**What you have to do**
None of the images should appear in your copy. Transcribe the data in full.

**Input data**
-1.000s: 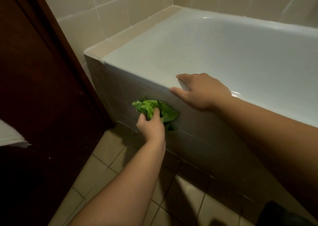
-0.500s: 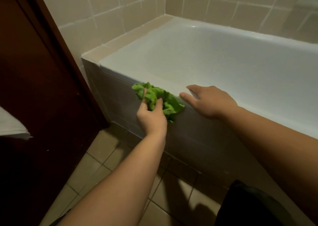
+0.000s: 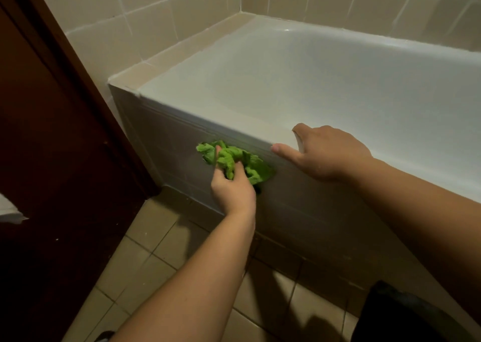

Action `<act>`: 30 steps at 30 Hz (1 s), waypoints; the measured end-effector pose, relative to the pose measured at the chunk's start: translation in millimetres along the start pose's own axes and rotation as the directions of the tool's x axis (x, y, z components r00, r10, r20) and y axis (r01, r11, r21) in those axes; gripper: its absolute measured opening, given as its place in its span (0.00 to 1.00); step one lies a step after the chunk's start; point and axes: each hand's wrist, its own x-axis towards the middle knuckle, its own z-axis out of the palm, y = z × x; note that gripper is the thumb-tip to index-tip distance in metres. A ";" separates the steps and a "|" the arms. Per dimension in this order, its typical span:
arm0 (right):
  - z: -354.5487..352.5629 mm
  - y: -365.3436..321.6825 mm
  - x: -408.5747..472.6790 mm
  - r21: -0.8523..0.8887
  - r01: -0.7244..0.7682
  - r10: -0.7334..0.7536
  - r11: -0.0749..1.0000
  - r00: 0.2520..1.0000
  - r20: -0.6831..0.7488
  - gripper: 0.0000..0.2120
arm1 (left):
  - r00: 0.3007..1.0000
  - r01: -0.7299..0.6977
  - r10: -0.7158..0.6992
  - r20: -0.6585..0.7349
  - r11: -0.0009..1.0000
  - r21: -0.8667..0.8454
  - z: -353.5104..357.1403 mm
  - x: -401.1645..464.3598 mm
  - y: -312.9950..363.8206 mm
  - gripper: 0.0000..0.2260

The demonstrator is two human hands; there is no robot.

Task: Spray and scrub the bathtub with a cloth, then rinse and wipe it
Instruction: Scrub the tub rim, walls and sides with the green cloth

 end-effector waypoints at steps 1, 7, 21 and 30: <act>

**Reply**
-1.000s: 
-0.500s: 
+0.000s: 

Action `<act>`: 30 steps at 30 Hz (1 s), waypoints; the measured end-effector pose, relative to the pose measured at the chunk's start: translation in millimetres along the start pose's own axes and rotation as the directions of the tool's x axis (x, y, z components r00, r10, r20) and y axis (r01, r11, r21) in those axes; gripper: its absolute measured opening, given as its place in its span (0.00 to 1.00); step one lies a step after the chunk's start; point and axes: each hand's wrist, its own x-axis towards the middle knuckle, its own z-axis out of the palm, y = z × x; note that gripper is the thumb-tip to index-tip distance in metres. A ";" separates the steps and a "|" the arms. Per dimension in this order, its typical span:
arm0 (right):
  - z: -354.5487..352.5629 mm
  - y: -365.3436..321.6825 mm
  - x: -408.5747..472.6790 mm
  - r21: -0.8523..0.8887
  - r01: -0.7244..0.7682
  - r10: -0.7334..0.7536
  - r11: -0.0749..1.0000
  - r00: 0.2520..1.0000
  - r20: -0.6831..0.7488
  - gripper: 0.0000..0.2120
arm1 (left):
  - r00: 0.3007..1.0000
  - r01: -0.7299..0.6977
  - r10: -0.7158..0.6992
  - r20: -0.6585..0.7349
  - r11: -0.0009..1.0000
  - r21: -0.8667..0.8454
  - z: -353.5104..357.1403 mm
  - x: -401.1645..464.3598 mm
  - y: -312.9950..363.8206 mm
  - gripper: 0.0000..0.2260

The demonstrator is two human hands; there is no robot.

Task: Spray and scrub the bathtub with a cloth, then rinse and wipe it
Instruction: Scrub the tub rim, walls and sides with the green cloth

 end-effector waypoints at steps 1, 7, 21 and 30: <act>

No other output was requested.